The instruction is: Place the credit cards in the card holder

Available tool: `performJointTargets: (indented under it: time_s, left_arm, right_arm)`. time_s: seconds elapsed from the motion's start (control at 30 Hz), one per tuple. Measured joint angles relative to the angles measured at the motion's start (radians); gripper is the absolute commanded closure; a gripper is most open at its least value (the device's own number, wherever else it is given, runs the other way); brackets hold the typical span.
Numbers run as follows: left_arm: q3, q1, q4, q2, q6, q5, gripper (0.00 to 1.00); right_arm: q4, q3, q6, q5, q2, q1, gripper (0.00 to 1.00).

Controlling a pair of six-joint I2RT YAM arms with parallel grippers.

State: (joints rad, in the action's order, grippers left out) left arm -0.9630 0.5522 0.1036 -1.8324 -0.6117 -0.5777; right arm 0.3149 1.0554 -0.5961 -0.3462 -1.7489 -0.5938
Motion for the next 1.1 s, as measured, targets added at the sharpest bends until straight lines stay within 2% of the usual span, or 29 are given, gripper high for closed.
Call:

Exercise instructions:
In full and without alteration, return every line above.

Exercise solution:
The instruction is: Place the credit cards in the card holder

Available tool: `performJointTargets: (indented under it: time_s, left_arm, right_arm)`. time_s: seconds elapsed from the motion's start (control at 30 Hz), one per tuple. Measured joint angles relative to the angles measured at the motion's start (radians); gripper is the absolute commanded closure; a gripper is most open at its least value (the device's own number, wherever else it is given, runs the other way); brackets hold the typical span.
Numbers run as follows: left_arm: q3, q1, q4, q2, q6, q5, gripper (0.00 to 1.00); right_arm: q4, q3, q6, q5, q2, q1, gripper (0.00 to 1.00).

Controlling a pair of six-joint I2RT YAM arms with parallel grippers.

State: (joints rad, in the action's order, grippers left out) left arm -0.9630 0.5522 0.1036 -1.8324 -0.6117 -0.5777; right arm 0.3149 1.0554 -0.5961 -0.3462 -1.7489 -0.5938
Motion for the next 1.1 s, as measured, targets added at the sharpest bends until straight lines stay within 2% of the usual span, or 29 are given, gripper high for closed.
Call:

Nothing else belongs in this answer.